Campagnes hostiles, accusations mensongères et provocations

Campagnes hostiles, accusations mensongères et provocations
Contribution | 15 Mai 2020 | 16:07

Par Boualem Hnine

A un moment où l’information à l’heure d’Internet ouvre de nouvelles possibilités, en termes d’osmose,  d’interactivité et de renforcement de la place de la communication dans la vie politique, y compris dans le monde organisationnel,  l’agence de presse marocaine MAP s’évertue à lutter contre les fausses informations,  alors que son correspondant à Bruxelles, Adil Zaari Jabiri, vient d’écrire dans un papier intitulé : « le café du commerce algérien n’a pas fermé ! », on en faisant son fond de commerce. Mais, un commerce à base de rumeurs, de fake news, oubliant l’idée que la propagande a mauvaise réputation.

Incompréhensibles aussi sont les sorties médiatiques inopportunes du Ministre marocain des Affaires étrangères et tout récemment les propos prêtés au consul du Maroc à Oran, quand il évoque l’Algérie comme un «pays ennemi».

Le terme «  ennemi » est en effet au cœur de cette affaire. Alors que le consul marocain, s’il avait la formation requise, pouvait, en toute sérénité, rester dans la normalité du discours officiel, à commencer par le discours du Roi lui-même, sans offusquer le peuple algérien.

Au lieu d’ennemi, il aurait faire appel au génie de la langue pour éviter ce qualificatif belliqueux qui traduit des dispositions « malveillantes».

En espérant court-circuiter l'Algérie dans son renouveau, et face à l’imperturbable sérénité qu’affiche actuellement le Président de la République Abdelmadjid Tebboune et le Ministre des Affaires étrangères, Sabri Boukadoum, le chef de la diplomatie marocaine Nasser Bourita, s'est intronisé maladroitement champion de la paix.

Le costume d'apparat, dont il s'est drapé, il y a quelques temps,  cache mal l’esprit belliqueux devenu injustement dominant à Rabat.

Comment expliquer ces sorties hystériques récurrentes ? Comment interpréter les derniers errements psychotiques du Consul Général du Maroc à Oran, allant jusqu’à qualifier  l’Algérie de pays ennemi?

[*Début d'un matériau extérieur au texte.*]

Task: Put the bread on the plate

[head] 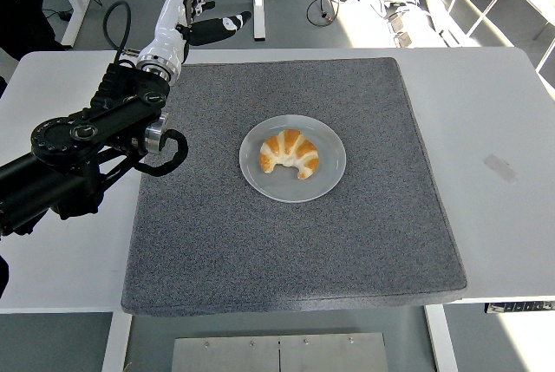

Le Ministre Sabri Boukadoum n’a pas tord de récuser ces propos d’autant qu’en «Algérie, toutes les autorités,  que cela soit aux Affaires étrangères ou ailleurs,  nous faisons attention à ne pas jeter de l’huile sur le feu, notamment dans nos relations avec le Maroc frère ».

Oui, le Maroc est un pays voisin et le peuple marocain est un peuple frère, n’en déplaise à Monsieur Bourita et à son Consul Général. 

Bien entendu, cette tendance n’est pas fortuite. Elle renseigne sur une certaine volonté de vouloir, sous le couvert d’un soi-disant pragmatisme qui n’existe en fait que dans le registre de la duperie de circonstance, imposer les thèses propagandistes marocaines. Il est vrai que cette démarche, qui mise sur le fait accompli, risque d’abîmer sérieusement le processus onusien.

Le Ministre Nasser Bourita, qui ne rate aucune occasion pour attaquer l’Algérie, et ça tout le monde le sait, fait figure d’acteur secondaire. D’où puise t-il cette liberté d’action marquée non seulement par l’aventurisme, mais aussi par des agendas clivants des réseaux proches du cercle royal. C’est donc dans ce contexte de rédemption professionnelle sur le dos de l’Algérie, qu’il faut situer cet exercice.

Visiblement en manque d’arguments, M. Bourita revient à la charge, lors du sommet du groupe de contact du Mouvement des non-alignés (NAM) qui s’est tenu la semaine passée, en visioconférence, en accusant l’Algérie d’utiliser ses ressources pour alimenter la « déstabilisation régionale » : « Ce pays au lieu d’utiliser ses ressources pour améliorer la situation précaire de sa population dans le contexte de la pandémie du Covid-19, les détourne pour alimenter la déstabilisation régionale ». (sic)

Selon l’agence de presse officielle marocaine MAP, M. Bourita a réagi ainsi après que l’Algérie ait posé la question du Sahara occidental lors de ce sommet.

Mais cette violence abstraite, voire symbolique qui s’inscrit dans la durée, cache mal une forme de « schizophrénie » des derniers ministres marocains des affaires étrangères, à l’exception de Si Mohamed Benaissa, un homme épris de culture et d’éthique, qui a toujours, à  ma connaissance, milité avec clarté et détermination pour le rapprochement des deux pays frères.